* **YOUR OBJECTIVE**:
Of the lines below, copy those that hold the word "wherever".

Dataset entries
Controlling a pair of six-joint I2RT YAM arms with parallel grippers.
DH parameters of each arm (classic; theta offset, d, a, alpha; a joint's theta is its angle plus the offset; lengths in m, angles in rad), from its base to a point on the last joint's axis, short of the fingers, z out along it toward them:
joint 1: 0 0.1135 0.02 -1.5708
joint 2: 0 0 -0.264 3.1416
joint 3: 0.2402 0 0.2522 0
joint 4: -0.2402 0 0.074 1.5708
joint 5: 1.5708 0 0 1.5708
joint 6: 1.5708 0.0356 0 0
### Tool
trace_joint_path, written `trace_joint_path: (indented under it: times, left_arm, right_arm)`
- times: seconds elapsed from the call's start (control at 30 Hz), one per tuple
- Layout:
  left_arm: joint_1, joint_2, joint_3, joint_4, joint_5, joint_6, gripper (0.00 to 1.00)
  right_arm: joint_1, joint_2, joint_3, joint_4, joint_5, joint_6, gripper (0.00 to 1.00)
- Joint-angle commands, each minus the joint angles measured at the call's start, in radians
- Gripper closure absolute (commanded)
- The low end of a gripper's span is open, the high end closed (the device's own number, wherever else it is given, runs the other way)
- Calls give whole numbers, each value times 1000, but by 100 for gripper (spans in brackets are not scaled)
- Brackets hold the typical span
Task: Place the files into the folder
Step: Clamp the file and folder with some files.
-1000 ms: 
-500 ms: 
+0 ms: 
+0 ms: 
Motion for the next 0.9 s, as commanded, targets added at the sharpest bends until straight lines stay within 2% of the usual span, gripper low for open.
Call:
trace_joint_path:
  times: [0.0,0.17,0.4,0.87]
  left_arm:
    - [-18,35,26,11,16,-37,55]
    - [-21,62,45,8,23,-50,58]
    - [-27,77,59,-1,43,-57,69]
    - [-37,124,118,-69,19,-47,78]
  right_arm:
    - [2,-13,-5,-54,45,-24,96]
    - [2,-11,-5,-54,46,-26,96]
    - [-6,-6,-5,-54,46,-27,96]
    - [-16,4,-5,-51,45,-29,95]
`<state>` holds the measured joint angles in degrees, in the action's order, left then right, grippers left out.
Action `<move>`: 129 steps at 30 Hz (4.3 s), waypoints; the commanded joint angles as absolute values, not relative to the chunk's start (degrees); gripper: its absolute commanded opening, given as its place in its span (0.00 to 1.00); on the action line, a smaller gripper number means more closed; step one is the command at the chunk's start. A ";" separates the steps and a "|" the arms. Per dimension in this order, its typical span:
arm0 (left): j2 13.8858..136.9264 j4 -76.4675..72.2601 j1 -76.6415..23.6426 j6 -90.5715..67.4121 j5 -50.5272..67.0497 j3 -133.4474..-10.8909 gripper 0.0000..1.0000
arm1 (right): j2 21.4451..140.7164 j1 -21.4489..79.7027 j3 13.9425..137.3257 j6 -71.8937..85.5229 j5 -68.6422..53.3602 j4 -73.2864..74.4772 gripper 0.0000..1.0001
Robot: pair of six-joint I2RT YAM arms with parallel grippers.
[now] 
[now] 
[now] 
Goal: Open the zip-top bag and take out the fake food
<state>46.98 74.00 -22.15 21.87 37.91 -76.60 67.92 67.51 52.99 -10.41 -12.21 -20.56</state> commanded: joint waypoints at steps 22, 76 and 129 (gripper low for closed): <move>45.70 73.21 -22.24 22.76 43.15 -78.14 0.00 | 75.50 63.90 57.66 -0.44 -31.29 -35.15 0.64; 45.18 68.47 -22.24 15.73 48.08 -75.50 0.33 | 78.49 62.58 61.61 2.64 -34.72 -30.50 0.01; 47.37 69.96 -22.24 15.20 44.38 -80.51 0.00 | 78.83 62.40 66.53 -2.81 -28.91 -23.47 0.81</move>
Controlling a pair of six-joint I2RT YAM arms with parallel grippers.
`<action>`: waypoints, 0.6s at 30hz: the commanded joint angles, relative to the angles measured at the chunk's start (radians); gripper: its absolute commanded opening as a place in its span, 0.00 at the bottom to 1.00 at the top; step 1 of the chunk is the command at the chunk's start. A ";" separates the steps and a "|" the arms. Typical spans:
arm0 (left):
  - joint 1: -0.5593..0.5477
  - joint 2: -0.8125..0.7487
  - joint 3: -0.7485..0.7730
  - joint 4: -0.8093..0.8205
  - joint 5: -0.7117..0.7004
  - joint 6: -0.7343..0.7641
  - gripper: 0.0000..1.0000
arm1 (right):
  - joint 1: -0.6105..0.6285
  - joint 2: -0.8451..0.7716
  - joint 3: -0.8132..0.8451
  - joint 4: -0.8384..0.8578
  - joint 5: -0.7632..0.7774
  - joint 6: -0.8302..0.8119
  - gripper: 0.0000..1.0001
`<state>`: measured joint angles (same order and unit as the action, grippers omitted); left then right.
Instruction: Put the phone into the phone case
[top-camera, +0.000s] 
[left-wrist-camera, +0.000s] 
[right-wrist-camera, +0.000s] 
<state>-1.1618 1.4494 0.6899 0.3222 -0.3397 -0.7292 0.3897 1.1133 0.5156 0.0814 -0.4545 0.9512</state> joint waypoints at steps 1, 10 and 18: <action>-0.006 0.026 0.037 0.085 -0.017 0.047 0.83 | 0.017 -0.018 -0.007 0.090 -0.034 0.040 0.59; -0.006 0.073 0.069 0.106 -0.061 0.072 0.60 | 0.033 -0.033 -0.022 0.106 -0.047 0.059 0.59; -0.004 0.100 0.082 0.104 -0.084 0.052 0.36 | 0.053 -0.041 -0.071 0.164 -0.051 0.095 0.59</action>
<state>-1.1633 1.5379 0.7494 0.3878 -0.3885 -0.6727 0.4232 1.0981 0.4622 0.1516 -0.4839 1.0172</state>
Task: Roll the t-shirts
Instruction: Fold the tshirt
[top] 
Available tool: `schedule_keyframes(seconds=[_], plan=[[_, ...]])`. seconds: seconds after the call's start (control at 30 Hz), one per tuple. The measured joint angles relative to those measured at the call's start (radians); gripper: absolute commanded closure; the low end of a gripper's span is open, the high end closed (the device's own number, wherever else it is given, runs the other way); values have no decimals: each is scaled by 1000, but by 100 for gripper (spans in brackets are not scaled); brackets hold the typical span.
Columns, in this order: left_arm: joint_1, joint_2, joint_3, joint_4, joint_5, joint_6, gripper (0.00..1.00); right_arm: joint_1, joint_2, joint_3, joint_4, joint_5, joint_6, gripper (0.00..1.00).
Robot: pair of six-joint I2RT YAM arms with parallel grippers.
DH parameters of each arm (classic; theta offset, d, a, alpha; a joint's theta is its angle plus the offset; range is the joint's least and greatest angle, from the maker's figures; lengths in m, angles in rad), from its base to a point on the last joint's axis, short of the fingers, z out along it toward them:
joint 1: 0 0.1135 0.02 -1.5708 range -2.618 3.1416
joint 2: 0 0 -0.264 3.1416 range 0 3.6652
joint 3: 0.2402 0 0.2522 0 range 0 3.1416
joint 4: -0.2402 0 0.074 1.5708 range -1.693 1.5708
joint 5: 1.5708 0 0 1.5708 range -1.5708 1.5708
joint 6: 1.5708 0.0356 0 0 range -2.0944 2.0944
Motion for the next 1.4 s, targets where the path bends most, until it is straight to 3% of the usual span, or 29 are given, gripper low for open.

* **ANSWER SPACE**:
- The low end of a gripper's span is open, the high end closed (the device's own number, wherever else it is given, runs the other way)
Available tool: `schedule_keyframes(seconds=[_], plan=[[_, ...]])`. seconds: seconds after the call's start (control at 30 Hz), one per tuple. The measured joint angles relative to those measured at the call's start (radians); gripper: absolute commanded closure; the low end of a gripper's span is open, the high end closed (the device's own number, wherever else it is given, runs the other way); values have no decimals: each is scaled by 1000, but by 100 for gripper (spans in brackets are not scaled); brackets hold the typical span.

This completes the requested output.